What this task involves:
An exact transcription of the data below is needed.

Records provided:
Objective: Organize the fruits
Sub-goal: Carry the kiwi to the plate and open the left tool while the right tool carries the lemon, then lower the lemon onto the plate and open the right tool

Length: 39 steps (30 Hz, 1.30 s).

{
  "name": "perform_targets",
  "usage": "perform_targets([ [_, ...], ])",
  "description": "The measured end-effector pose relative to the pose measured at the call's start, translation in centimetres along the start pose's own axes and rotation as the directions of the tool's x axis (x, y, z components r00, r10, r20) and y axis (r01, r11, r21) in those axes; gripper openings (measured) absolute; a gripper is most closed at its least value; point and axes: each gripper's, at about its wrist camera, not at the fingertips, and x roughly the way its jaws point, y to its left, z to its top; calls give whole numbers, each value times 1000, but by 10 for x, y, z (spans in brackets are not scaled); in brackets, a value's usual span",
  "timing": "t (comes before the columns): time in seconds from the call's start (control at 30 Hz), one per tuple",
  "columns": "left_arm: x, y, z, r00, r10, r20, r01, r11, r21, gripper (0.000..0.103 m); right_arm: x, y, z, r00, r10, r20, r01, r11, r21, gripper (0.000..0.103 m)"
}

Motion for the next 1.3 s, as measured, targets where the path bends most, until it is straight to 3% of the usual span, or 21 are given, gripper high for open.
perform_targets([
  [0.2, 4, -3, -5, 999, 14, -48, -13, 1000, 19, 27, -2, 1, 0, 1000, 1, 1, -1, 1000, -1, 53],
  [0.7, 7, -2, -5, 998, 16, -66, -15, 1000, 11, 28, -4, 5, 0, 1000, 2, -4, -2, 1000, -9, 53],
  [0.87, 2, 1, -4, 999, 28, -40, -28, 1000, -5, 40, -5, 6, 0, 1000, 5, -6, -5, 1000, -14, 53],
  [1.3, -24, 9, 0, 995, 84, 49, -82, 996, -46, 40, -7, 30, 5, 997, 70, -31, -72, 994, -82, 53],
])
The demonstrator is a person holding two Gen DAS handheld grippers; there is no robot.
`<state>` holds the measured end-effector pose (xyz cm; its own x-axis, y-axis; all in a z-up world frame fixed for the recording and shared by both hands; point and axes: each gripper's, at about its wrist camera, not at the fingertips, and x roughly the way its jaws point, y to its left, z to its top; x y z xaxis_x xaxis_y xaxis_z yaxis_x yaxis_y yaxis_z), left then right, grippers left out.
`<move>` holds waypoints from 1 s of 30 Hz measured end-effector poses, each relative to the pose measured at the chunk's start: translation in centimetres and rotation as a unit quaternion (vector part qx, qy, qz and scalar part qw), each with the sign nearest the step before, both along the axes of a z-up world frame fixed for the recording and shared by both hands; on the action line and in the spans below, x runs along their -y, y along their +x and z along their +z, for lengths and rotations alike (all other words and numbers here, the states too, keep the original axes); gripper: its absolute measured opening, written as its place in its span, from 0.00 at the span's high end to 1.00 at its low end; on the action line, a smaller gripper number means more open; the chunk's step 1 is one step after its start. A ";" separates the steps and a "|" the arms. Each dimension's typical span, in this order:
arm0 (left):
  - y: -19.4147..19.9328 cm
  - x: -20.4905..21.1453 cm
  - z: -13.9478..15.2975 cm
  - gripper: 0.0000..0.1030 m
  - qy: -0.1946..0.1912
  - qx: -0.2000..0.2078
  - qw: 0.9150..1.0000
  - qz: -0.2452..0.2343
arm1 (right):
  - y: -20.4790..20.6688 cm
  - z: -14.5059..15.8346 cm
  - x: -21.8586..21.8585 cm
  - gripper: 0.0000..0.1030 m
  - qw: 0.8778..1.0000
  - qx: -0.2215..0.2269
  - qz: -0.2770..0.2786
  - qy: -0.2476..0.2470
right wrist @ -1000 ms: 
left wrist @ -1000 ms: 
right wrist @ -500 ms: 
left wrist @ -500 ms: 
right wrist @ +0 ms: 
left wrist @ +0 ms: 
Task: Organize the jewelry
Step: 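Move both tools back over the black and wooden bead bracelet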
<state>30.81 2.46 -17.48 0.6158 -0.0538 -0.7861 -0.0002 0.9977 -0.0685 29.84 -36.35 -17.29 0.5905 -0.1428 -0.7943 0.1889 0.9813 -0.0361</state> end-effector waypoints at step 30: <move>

Answer to the problem:
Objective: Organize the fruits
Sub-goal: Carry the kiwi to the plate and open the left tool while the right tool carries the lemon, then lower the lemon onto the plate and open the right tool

Length: 39 steps (30 Hz, 1.30 s).

{
  "name": "perform_targets",
  "usage": "perform_targets([ [_, ...], ])",
  "description": "The measured end-effector pose relative to the pose measured at the call's start, translation in centimetres along the start pose's own axes and rotation as the directions of the tool's x axis (x, y, z components r00, r10, r20) and y axis (r01, r11, r21) in those axes; gripper openings (measured) absolute; a gripper is most closed at its least value; point and axes: each gripper's, at about its wrist camera, not at the fingertips, and x roughly the way its jaws point, y to its left, z to its top; calls give whole numbers, each value times 1000, but by 10 for x, y, z (spans in brackets are not scaled); in brackets, a value's usual span",
  "timing": "t (comes before the columns): time in seconds from the call's start (control at 30 Hz), one per tuple",
  "columns": "left_arm: x, y, z, r00, r10, r20, r01, r11, r21, gripper (0.000..0.103 m); right_arm: x, y, z, r00, r10, r20, r01, r11, r21, gripper (0.000..0.103 m)"
}

Motion for the next 1.3 s, as measured, targets where the path bends most, until it is straight to 3% of the usual span, or 21 are given, gripper high for open.
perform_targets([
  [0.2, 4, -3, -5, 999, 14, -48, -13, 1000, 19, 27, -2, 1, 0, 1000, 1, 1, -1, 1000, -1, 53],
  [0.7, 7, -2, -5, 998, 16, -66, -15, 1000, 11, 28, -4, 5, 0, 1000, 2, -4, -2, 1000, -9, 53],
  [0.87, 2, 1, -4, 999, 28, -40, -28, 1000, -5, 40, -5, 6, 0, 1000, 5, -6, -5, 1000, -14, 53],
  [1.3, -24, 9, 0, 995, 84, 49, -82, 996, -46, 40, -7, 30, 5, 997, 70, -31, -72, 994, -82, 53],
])
The demonstrator is a person holding two Gen DAS handheld grippers; there is no robot.
`<state>` holds the measured end-effector pose (xyz cm; its own x-axis, y-axis; all in a z-up world frame fixed for the recording and shared by both hands; point and axes: each gripper's, at about its wrist camera, not at the fingertips, and x roughly the way its jaws point, y to its left, z to its top; x y z xaxis_x xaxis_y xaxis_z yaxis_x yaxis_y yaxis_z), left then right, grippers left out.
`<move>` holds waypoints from 1 s of 30 Hz measured end-effector poses, each relative to the pose measured at the chunk's start: translation in centimetres and rotation as a unit quaternion (vector part qx, qy, qz and scalar part qw), each with the sign nearest the step before, both along the axes of a z-up world frame fixed for the recording and shared by both hands; on the action line and in the spans below, x runs along their -y, y along their +x and z along their +z, for lengths and rotations alike (all other words and numbers here, the states too, keep the original axes); gripper: its absolute measured opening, written as its place in its span, from 0.00 at the span's high end to 1.00 at its low end; on the action line, a smaller gripper number means more open; the chunk's step 1 is one step after its start. A ";" separates the steps and a "|" the arms. Each dimension's typical span, in this order:
arm0 (left):
  - y: -19.4147..19.9328 cm
  - x: -20.4905..21.1453 cm
  - z: -13.9478..15.2975 cm
  - gripper: 0.0000..0.1030 m
  - qy: -0.1946..0.1912
  - qx: -0.2000..0.2078
  - qw: 0.9150..1.0000
  - qz: -0.2452..0.2343
arm1 (right):
  - y: -20.4790..20.6688 cm
  - z: -14.5059..15.8346 cm
  - x: -21.8586..21.8585 cm
  - gripper: 0.0000..0.1030 m
  - qw: 0.8778..1.0000
  - qx: -0.2215..0.2269
  - qz: -0.2770..0.2786
  - qy: -0.2476..0.2470
right wrist @ -1000 ms: 
left wrist @ -1000 ms: 
right wrist @ -500 ms: 
left wrist @ -500 ms: 
right wrist @ +0 ms: 
left wrist @ +0 ms: 
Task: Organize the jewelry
Step: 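Move both tools back over the black and wooden bead bracelet
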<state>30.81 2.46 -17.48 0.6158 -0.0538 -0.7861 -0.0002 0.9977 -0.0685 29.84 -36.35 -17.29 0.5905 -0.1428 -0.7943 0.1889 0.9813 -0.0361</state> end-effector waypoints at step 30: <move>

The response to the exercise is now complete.